Conversion of rainforest to cattle pasture presently accounts for roughly 80 percent of deforestation in the Brazilian Amazon. More than 38,600 square miles has been cleared for pasture since 1996, bringing the total area occupied by cattle ranches in the Brazilian Amazon to 214,000 square miles, an area larger than France. The legal Amazon, an region consisting of rainforests and a biologically-rich grassland known as cerrado, is now home to more than 80 million head of cattle, more than 85 percent of the total U.S. herd.
(06/29/2009) Tesco, one of Europe’s largest retailers, has sent a response to the British newspaper The Guardian in light of the paper’s coverage of recent allegations that the chain store sells beef and leather products that caused deforestation of the Amazon.

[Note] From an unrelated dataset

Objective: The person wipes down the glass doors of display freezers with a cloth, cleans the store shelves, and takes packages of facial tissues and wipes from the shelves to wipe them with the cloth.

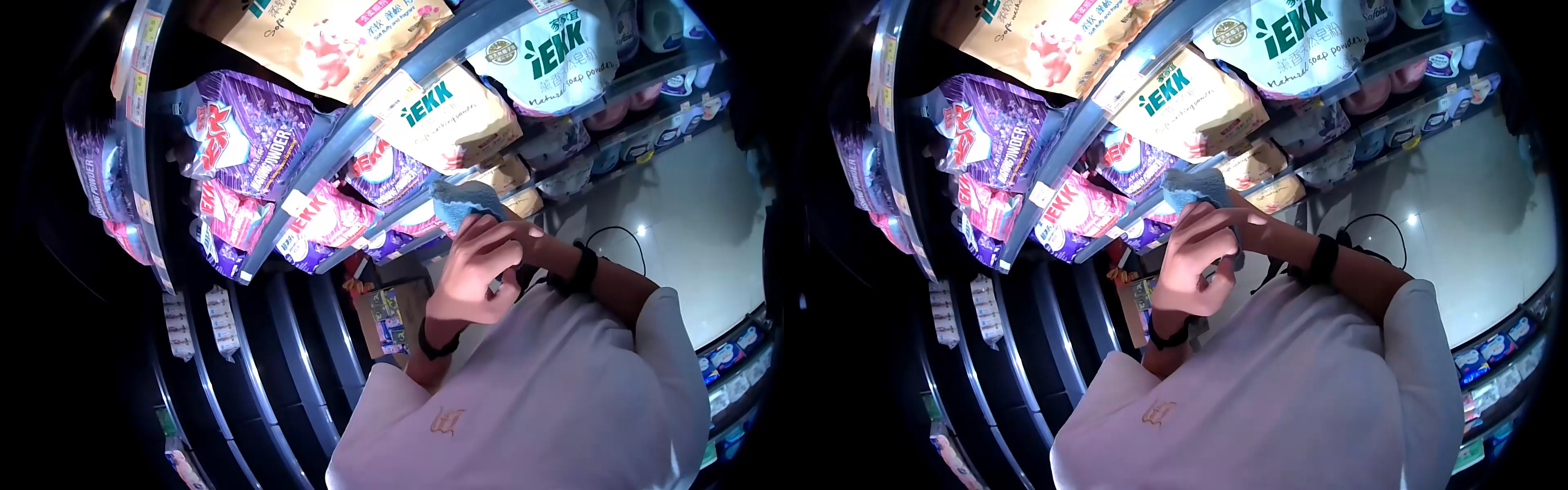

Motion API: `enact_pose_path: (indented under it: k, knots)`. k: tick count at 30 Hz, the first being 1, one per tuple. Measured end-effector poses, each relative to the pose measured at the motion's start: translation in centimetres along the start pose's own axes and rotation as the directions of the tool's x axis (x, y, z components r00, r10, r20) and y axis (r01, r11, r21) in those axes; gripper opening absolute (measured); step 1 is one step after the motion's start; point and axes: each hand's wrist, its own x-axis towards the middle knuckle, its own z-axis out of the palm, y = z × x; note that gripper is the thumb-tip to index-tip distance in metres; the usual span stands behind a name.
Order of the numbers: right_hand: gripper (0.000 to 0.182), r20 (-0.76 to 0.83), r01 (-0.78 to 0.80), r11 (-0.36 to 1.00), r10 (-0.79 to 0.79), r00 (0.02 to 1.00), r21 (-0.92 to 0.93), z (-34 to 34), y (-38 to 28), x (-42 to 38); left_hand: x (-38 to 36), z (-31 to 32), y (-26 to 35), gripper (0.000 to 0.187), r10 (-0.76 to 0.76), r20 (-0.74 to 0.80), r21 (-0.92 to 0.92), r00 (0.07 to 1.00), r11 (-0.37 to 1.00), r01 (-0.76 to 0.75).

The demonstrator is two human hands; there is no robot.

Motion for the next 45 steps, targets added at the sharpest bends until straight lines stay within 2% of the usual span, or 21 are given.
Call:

(06/25/2009) Marfrig, the world’s fourth largest beef trader, will no longer buy cattle raised in newly deforested areas within the Brazilian Amazon, reports Greenpeace. The announcement is a direct response to Greenpeace’s Slaughtering the Amazon report, which linked illegal Amazon forest clearing to the cattle producers that supply raw materials to some of the world’s most prominent consumer products companies. Marfrig was one several cattle firms named in the investigative report.
(06/17/2009) JBS, the world’s largest beef processor, is under investigation by Brazil’s federal prosecutor’s office for corruption, reports Reuters.
(06/13/2009) The Work Bank’s private lending arm has withdrawn a $90 million loan to Brazilian cattle giant Bertin, following Greenpeace’s release of a report linking Bertin to illegal deforestation of the Amazon rainforest, report environmental groups, Friends of the Earth-Brazil and Greenpeace. The loan, granted by the International Finance Corporation (IFC) in March 2007, was to expand Bertin’s meat-processing in the Brazilian Amazon. At the time, the IFC promoted the loan as a way to promote environmentally responsible beef production in the Amazon, although environmental groups — including Friends of the Earth-Brazil and Greenpeace — criticized the move.
(06/12/2009) Brazil’s three largest supermarket chains, Wal-Mart, Carrefour and Pão de Açúcar, will suspend contracts with suppliers found to be involved in Amazon deforestation, reports O Globo. The decision, announced at a meeting of the Brazilian Association of Supermarkets (Abras) this week, comes less than two weeks after Greenpeace’s exposé of the Amazon cattle industry. The report, titled Slaughtering the Amazon, linked some of the world’s most prominent brands — including Nike, Toyota, Carrefour, Wal-Mart, and Johnson & Johnson, among dozens of others — to destruction of the Amazon rainforest for cattle pasture.
(06/01/2009) Major international companies are unwittingly driving the deforestation of the Amazon rainforest through their purchases of leather, beef and other products supplied from the Brazil cattle industry, alleges a new report from Greenpeace. The report, Slaughtering the Amazon, is based on a three-year undercover investigation of the Brazilian cattle industry, which accounts for 80 percent of Amazon deforestation and roughly 14 percent of the world’s annual forest loss. Greenpeace found that Brazilian beef companies are important suppliers of raw materials used by leading global brands, including Adidas/Reebok, Nike, Carrefour, Eurostar, Unilever, Johnson & Johnson, Toyota, Honda, Gucci, Louis Vuitton, Prada, IKEA, Kraft, Tesco and Wal-Mart, among others.
(02/16/2009) Nearly 80 percent of deforestation in the Brazilian Amazon results from cattle ranching, according to a new report by Greenpeace. The finding confirms what Amazon researchers have long known – that Brazil’s rise to become the world’s largest exporter of beef has come at the expense of Earth’s biggest rainforest. More than 38,600 square miles has been cleared for pasture since 1996, bringing the total area occupied by cattle ranches in the Brazilian Amazon to 214,000 square miles, an area larger than France. The legal Amazon, an region consisting of rainforests and a biologically-rich grassland known as cerrado, is now home to more than 80 million head of cattle. For comparison, the entire U.S. herd was 96 million in 2008.